### PROBLEM
Your task is to transcribe the entries exactly.

━━━━━━━━━━━━━━━━━━━━

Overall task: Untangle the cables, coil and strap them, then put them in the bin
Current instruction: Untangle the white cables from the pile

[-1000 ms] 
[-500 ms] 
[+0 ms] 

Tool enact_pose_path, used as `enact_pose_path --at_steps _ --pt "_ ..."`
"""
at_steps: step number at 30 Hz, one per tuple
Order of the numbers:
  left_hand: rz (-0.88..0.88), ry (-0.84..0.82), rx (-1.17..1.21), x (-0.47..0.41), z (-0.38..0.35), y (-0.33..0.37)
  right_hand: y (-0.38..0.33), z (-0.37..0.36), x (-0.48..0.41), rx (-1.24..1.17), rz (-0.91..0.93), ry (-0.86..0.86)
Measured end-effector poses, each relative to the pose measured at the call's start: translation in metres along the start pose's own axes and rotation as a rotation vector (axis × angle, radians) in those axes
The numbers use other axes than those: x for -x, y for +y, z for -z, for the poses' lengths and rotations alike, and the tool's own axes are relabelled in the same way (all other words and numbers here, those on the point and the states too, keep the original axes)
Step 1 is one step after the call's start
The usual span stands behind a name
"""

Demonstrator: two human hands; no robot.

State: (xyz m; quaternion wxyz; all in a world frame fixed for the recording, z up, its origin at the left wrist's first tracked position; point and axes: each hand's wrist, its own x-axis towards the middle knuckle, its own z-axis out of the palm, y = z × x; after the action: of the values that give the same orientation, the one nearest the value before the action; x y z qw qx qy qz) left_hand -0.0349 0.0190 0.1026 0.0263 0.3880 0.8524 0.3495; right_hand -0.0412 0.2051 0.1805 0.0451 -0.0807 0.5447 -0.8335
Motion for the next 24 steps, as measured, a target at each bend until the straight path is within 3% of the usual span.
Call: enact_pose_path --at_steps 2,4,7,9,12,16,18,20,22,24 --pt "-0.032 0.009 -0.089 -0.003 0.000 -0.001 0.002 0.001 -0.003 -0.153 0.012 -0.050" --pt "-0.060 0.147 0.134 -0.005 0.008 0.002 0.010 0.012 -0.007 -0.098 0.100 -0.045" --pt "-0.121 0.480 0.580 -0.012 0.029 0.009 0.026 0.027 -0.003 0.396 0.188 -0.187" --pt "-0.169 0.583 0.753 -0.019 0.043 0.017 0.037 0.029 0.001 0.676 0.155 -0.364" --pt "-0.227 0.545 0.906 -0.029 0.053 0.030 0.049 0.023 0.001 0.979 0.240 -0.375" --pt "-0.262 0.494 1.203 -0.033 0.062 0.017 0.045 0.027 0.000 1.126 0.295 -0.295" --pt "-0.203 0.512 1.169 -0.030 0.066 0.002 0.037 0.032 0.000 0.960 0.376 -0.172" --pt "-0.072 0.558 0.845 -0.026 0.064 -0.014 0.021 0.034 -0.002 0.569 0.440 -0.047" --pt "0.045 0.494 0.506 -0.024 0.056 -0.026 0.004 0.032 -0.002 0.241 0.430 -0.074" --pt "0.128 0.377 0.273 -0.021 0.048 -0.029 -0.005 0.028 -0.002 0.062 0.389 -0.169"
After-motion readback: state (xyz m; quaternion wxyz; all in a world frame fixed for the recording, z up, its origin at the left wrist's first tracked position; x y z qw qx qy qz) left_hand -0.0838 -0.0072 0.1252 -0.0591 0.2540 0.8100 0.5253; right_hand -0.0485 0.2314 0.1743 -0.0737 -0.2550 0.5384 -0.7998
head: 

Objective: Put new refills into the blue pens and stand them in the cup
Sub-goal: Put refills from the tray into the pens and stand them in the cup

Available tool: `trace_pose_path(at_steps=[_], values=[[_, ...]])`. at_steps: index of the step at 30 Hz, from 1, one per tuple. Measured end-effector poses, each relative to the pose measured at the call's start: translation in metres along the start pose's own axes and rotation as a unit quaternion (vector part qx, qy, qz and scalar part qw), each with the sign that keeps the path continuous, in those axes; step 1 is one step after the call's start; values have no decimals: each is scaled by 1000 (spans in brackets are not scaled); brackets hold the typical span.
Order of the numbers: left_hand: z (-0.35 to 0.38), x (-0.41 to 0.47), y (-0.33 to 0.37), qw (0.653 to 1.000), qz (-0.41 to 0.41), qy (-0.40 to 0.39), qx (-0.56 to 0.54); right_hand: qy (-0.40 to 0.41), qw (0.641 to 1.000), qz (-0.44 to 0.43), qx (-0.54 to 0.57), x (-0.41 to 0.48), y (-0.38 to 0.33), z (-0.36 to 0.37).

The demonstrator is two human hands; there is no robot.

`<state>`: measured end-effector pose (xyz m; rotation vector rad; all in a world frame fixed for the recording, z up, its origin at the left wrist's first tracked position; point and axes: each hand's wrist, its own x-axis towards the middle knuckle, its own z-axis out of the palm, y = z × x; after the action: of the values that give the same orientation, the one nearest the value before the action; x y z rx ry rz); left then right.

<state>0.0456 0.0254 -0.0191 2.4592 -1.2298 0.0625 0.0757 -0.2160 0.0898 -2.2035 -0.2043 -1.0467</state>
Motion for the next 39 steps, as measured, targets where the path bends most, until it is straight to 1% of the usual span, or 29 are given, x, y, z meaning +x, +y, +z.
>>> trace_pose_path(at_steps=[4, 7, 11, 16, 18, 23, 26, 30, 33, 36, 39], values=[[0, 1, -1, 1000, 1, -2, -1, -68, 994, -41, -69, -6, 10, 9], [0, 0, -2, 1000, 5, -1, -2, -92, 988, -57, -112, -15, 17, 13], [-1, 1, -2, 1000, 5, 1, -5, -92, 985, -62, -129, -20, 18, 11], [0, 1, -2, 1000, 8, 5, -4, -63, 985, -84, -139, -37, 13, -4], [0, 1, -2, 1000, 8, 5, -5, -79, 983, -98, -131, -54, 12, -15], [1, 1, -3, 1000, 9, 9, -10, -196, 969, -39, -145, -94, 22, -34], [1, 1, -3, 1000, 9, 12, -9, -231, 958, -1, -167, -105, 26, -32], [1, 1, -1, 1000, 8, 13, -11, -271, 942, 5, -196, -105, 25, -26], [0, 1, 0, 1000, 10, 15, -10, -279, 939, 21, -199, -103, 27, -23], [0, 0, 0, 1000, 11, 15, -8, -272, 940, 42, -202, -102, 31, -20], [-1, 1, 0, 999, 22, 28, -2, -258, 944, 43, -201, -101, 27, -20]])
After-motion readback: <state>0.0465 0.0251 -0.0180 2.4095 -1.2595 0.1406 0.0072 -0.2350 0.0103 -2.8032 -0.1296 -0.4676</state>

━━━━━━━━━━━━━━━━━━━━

### TASK RESPONSE
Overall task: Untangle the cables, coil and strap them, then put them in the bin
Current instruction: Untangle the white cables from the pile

[-1000 ms] 
[-500 ms] 
[+0 ms] 

Tool enact_pose_path, used as `enact_pose_path --at_steps _ --pt "_ ..."`
"""
at_steps: step number at 30 Hz, one per tuple
Order of the numbers:
  left_hand: rz (-0.88..0.88), ry (-0.84..0.82), rx (-1.17..1.21), x (-0.47..0.41), z (-0.38..0.35), y (-0.33..0.37)
  right_hand: y (-0.38..0.33), z (-0.37..0.36), x (-0.48..0.41), rx (-1.24..1.17), rz (-0.91..0.93), ry (-0.86..0.86)
Measured end-effector poses, each relative to the pose measured at the call's start: translation in metres along the start pose's own axes and rotation as a rotation vector (axis × angle, radians) in those axes
The numbers use other axes than those: x for -x, y for +y, z for -z, for the poses' lengths and rotations alike, and the tool's own axes are relabelled in the same way (all other words and numbers here, those on the point and the states too, keep the original axes)
Step 1 is one step after the call's start
The usual span stands behind a name
"""

Demonstrator: two human hands; no robot.

State: (xyz m; quaternion wxyz; all in a world frame fixed for the recording, z up, its origin at the left wrist's first tracked position; point and axes: each hand's wrist, its own x-axis towards the middle knuckle, its own z-axis out of the palm, y = z × x; after the action: of the values that give the same orientation, the one nearest the value before the action; x y z qw qx qy qz) left_hand -0.0349 0.0190 0.1026 0.0263 0.3880 0.8524 0.3495; right_hand -0.0412 0.2051 0.1805 0.0451 -0.0807 0.5447 -0.8335
Motion for the next 24 steps, as measured, a target at each bend until the straight path is within 3% of the usual span.
Call: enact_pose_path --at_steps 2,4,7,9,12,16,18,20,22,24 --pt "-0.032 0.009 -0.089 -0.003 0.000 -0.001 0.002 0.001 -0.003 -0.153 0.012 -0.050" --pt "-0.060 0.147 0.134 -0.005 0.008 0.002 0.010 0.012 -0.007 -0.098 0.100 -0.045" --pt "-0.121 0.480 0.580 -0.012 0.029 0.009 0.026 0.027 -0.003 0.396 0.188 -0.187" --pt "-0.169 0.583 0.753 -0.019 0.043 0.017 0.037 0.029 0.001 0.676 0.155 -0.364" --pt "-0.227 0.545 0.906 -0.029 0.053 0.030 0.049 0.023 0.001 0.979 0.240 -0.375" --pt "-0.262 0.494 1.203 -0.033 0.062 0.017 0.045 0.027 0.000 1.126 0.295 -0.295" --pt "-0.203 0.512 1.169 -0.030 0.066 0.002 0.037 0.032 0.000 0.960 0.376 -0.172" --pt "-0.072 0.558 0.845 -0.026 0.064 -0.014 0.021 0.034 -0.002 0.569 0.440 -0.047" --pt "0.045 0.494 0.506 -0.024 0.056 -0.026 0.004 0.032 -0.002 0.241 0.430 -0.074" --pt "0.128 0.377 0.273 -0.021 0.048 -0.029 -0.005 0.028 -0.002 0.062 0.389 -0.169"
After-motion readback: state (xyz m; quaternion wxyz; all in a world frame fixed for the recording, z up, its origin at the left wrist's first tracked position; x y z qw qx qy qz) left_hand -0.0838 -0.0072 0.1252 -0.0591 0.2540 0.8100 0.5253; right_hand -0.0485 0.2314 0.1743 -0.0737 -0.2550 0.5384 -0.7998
head: 

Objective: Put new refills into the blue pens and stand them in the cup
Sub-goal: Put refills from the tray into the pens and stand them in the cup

Available tool: `trace_pose_path(at_steps=[_], values=[[_, ...]])`. at_steps: index of the step at 30 Hz, from 1, one per tuple. Measured end-effector poses, each relative to the pose measured at the call's start: translation in metres along the start pose's own axes and rotation as a unit quaternion (vector part qx, qy, qz and scalar part qw), each with the sign that keeps the path continuous, in those axes; step 1 is one step after the call's start; values have no decimals: each is scaled by 1000 (spans in brackets are not scaled); brackets hold the typical span.
Order of the numbers: left_hand: z (-0.35 to 0.38), x (-0.41 to 0.47), y (-0.33 to 0.37), qw (0.653 to 1.000), qz (-0.41 to 0.41), qy (-0.40 to 0.39), qx (-0.56 to 0.54); right_hand: qy (-0.40 to 0.41), qw (0.641 to 1.000), qz (-0.44 to 0.43), qx (-0.54 to 0.57), x (-0.41 to 0.48), y (-0.38 to 0.33), z (-0.36 to 0.37).

The demonstrator is two human hands; there is no robot.

`<state>`: measured end-effector pose (xyz m; rotation vector rad; all in a world frame fixed for the recording, z up, its origin at the left wrist's first tracked position; point and axes: each hand's wrist, its own x-axis towards the middle knuckle, its own z-axis out of the palm, y = z × x; after the action: of the values that give the same orientation, the one nearest the value before the action; x y z rx ry rz); left then right.

<state>0.0456 0.0254 -0.0191 2.4592 -1.2298 0.0625 0.0757 -0.2160 0.0898 -2.2035 -0.2043 -1.0467</state>
Motion for the next 39 steps, as measured, targets where the path bends most, until it is straight to 1% of the usual span, or 29 are given, x, y, z meaning +x, +y, +z.
>>> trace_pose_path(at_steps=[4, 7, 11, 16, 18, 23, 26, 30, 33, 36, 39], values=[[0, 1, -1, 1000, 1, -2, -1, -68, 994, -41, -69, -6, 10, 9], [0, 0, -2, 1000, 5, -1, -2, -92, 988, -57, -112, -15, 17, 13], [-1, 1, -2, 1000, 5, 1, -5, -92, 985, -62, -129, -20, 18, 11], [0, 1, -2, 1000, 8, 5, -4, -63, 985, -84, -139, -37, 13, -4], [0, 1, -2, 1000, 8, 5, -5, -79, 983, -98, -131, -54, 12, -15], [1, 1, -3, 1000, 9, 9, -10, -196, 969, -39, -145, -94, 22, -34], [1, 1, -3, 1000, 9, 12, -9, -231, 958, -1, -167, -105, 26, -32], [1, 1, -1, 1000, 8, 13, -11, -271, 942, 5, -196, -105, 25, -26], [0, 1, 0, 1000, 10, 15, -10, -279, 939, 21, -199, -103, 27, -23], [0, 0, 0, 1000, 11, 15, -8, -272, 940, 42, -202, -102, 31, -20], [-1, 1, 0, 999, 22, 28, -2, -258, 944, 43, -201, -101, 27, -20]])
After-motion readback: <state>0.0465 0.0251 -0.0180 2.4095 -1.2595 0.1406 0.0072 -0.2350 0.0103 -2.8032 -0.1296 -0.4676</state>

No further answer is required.